Report each line of the records below that holds the word "document".
[[ Given data, beginning ]]
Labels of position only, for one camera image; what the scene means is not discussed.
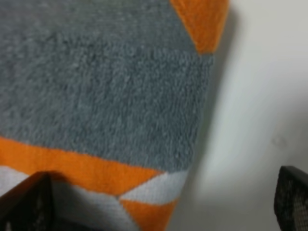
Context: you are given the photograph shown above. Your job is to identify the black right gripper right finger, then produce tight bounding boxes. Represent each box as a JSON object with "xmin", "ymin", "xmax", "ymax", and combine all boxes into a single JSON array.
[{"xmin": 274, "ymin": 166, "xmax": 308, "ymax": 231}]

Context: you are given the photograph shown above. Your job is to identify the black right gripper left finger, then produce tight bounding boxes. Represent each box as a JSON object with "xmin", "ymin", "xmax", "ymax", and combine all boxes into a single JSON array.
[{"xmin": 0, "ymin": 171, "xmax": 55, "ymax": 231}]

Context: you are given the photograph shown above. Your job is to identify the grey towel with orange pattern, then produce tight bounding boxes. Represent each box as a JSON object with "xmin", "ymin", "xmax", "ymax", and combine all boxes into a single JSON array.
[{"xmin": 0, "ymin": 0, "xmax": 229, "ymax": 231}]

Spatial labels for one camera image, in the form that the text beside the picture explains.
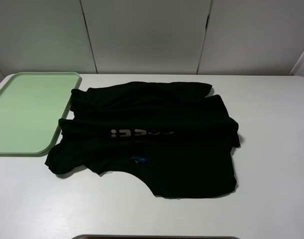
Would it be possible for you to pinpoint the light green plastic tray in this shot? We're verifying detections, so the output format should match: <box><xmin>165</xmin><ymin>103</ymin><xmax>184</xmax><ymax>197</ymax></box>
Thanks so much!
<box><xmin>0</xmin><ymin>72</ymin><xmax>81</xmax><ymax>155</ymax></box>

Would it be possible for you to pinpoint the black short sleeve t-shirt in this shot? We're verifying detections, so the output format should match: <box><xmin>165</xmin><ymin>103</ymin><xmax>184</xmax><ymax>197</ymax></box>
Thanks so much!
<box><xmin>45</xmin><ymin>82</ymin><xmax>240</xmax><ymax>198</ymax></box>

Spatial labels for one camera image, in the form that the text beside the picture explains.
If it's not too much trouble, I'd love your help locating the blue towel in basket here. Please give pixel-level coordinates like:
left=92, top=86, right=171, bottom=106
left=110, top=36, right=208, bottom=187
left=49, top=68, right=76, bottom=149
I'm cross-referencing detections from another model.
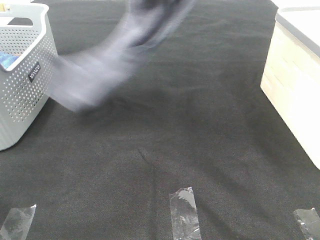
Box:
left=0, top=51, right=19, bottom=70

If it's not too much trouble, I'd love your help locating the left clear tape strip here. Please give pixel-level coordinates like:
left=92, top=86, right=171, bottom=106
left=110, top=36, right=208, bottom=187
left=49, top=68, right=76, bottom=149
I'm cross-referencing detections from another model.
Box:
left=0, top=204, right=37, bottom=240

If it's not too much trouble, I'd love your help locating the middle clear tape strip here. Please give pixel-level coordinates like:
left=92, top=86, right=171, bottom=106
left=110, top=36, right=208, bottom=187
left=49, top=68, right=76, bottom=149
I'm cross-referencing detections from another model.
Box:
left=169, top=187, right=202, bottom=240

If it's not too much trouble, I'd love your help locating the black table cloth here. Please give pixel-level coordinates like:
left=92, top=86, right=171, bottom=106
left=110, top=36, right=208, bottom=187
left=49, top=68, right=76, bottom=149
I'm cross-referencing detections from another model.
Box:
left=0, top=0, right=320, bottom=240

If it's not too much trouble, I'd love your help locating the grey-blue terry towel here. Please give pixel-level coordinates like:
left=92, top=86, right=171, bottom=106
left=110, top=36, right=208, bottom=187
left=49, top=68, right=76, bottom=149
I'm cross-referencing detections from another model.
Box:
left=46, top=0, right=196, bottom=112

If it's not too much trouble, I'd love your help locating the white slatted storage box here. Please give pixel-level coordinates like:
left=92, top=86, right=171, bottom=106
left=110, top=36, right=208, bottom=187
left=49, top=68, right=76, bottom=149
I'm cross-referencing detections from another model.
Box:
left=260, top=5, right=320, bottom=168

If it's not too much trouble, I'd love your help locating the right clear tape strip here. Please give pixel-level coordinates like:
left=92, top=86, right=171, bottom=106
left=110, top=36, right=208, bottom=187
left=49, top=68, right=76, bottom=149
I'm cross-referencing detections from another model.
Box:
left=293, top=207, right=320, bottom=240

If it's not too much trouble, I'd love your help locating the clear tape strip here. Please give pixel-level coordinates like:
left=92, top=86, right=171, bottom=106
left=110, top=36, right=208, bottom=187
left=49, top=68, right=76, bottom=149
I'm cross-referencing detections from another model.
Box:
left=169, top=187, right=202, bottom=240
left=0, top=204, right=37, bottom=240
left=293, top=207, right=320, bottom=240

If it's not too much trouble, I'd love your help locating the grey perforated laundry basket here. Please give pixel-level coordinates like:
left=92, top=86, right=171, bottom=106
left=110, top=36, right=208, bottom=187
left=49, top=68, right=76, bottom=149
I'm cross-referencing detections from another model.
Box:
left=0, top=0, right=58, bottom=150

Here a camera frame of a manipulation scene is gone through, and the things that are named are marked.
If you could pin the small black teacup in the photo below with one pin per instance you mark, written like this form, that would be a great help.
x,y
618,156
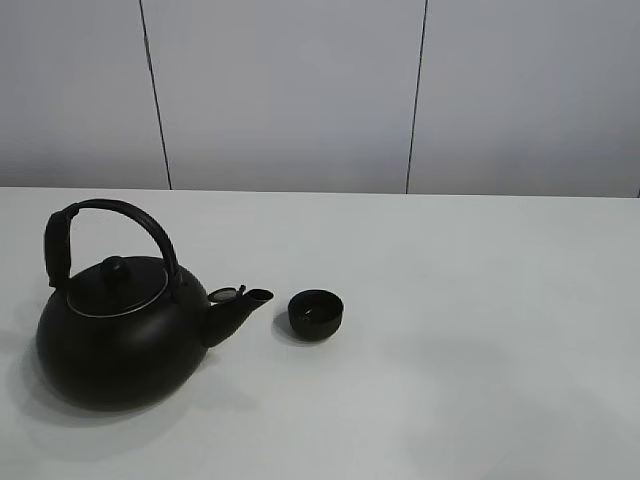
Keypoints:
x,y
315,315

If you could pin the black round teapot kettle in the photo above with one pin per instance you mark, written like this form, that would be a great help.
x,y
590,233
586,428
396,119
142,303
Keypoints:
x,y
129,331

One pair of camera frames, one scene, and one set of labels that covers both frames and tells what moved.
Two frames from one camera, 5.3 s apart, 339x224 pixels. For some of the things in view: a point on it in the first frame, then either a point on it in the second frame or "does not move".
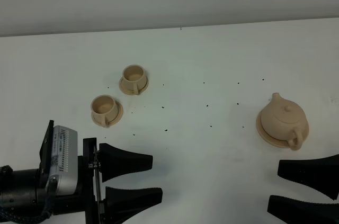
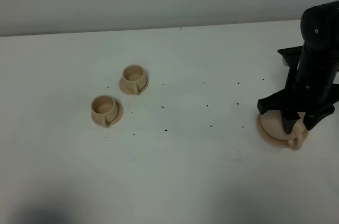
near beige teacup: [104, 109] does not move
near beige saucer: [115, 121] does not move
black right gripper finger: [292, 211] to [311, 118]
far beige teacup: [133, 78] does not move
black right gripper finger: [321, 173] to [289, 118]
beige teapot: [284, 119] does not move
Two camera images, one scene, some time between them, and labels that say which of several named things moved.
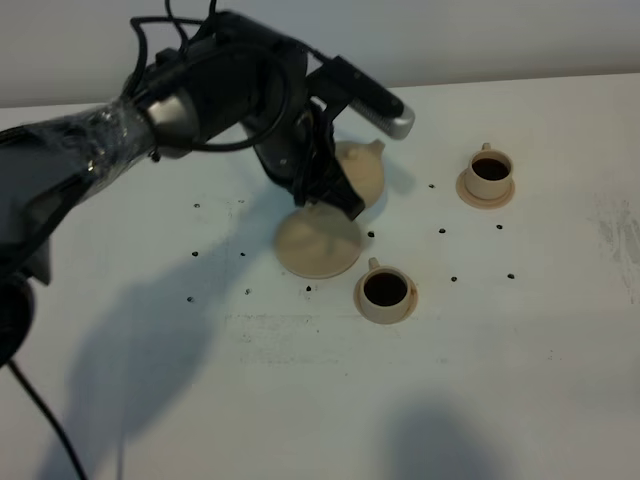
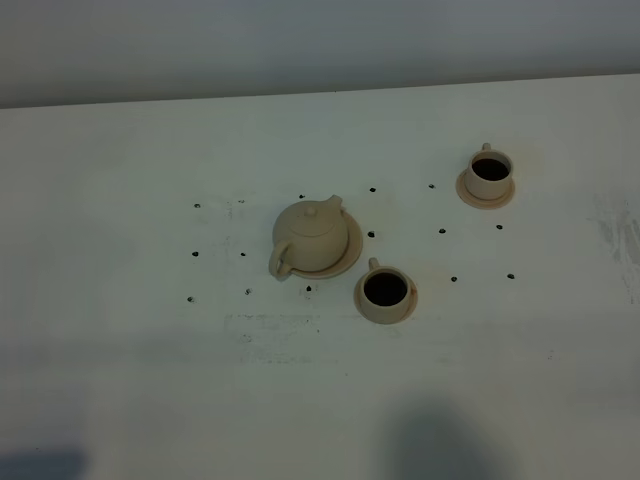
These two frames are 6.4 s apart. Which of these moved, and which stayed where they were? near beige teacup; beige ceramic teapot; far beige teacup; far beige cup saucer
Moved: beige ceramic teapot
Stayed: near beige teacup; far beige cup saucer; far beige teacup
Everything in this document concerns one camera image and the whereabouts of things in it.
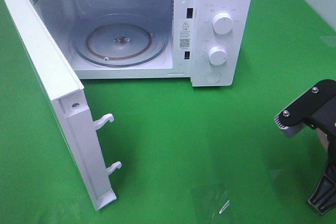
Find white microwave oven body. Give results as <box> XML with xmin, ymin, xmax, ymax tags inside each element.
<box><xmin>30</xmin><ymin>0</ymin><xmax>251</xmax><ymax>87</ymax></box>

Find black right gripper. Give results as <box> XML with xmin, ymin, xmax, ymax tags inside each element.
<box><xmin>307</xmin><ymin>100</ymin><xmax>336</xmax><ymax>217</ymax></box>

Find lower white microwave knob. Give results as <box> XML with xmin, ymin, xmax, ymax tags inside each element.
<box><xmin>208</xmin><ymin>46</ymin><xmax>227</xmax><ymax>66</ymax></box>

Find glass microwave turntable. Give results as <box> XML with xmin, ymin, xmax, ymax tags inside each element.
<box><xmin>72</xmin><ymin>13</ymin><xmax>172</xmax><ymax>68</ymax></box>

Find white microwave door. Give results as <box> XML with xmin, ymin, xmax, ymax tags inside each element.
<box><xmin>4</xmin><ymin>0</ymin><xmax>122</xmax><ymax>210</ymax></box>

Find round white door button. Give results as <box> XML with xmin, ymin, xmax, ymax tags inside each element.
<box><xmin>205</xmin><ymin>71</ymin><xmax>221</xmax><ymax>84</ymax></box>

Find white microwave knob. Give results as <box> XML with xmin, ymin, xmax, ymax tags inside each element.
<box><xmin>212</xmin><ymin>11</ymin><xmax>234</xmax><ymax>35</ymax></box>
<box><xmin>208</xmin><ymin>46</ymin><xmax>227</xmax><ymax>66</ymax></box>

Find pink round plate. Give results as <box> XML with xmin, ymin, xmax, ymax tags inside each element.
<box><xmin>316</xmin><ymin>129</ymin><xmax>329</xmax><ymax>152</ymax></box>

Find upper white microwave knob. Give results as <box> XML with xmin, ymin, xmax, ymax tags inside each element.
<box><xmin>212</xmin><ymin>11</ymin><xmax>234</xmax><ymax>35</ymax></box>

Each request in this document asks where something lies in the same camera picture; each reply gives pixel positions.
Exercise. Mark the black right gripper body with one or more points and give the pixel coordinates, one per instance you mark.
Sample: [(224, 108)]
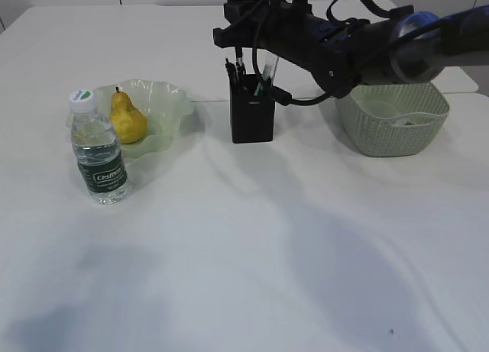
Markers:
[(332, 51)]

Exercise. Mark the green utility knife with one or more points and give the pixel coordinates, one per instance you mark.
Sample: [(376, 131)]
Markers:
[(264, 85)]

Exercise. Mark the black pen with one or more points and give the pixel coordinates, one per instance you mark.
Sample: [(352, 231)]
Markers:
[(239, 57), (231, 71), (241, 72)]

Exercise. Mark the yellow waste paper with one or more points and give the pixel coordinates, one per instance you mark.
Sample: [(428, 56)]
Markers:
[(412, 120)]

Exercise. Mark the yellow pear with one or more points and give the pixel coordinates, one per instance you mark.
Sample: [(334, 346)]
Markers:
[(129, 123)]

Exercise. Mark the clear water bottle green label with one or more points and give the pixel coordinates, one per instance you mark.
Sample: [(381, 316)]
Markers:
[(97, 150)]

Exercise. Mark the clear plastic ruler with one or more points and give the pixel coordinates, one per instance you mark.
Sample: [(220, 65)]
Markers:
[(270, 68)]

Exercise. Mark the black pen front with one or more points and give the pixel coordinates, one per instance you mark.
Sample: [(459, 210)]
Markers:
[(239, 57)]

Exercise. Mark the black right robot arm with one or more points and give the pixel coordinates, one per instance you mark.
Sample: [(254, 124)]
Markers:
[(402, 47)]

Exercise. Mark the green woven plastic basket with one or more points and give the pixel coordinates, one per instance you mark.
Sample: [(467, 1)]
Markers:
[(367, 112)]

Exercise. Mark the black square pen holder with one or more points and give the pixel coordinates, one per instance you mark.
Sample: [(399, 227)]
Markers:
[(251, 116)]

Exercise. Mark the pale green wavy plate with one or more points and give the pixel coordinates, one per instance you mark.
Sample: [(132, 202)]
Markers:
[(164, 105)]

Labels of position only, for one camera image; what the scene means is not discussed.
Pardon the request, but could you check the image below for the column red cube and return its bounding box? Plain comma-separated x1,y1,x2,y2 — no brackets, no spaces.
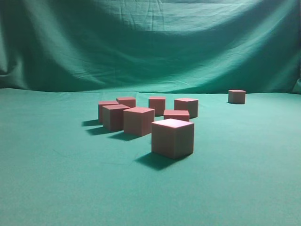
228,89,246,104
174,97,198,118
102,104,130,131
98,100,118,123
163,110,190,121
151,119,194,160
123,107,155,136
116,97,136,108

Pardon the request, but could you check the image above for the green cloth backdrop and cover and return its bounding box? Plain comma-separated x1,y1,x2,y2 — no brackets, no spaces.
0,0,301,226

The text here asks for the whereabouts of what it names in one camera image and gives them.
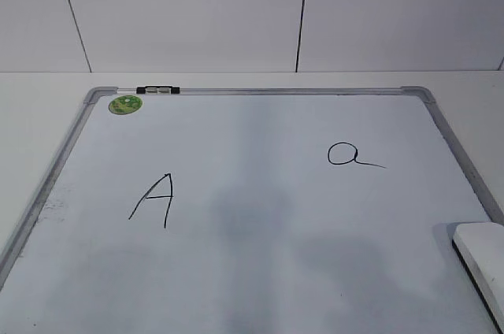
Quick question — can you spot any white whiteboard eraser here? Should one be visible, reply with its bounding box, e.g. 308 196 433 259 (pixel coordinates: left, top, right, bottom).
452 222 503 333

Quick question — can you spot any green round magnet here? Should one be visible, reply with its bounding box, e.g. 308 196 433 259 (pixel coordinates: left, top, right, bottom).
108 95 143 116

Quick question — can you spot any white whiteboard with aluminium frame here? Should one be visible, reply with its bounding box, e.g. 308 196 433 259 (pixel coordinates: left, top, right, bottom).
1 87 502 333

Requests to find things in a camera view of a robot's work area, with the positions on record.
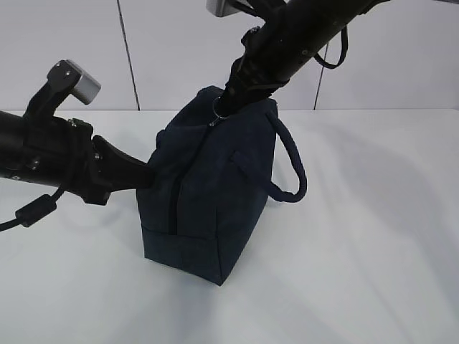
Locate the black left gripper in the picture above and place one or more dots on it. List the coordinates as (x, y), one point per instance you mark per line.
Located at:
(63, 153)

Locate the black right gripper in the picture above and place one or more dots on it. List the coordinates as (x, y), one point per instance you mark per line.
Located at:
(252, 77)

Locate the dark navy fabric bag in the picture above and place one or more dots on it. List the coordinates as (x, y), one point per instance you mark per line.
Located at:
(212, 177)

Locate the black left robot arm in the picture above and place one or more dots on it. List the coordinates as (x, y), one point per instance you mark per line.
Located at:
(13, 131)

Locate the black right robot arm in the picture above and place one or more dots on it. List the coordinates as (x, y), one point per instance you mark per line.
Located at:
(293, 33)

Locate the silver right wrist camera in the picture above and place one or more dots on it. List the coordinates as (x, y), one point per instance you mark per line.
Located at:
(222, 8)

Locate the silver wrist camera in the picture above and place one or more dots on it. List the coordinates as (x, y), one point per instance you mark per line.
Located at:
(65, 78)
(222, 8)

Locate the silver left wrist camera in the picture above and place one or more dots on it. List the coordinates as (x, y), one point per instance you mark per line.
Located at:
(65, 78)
[[ Given data, end ]]
■ **Answer area**:
Everything in this document concerns one camera image and the whereabouts of things in it.
Each request in this document asks where something lies in the same camera picture; each reply gives pixel positions.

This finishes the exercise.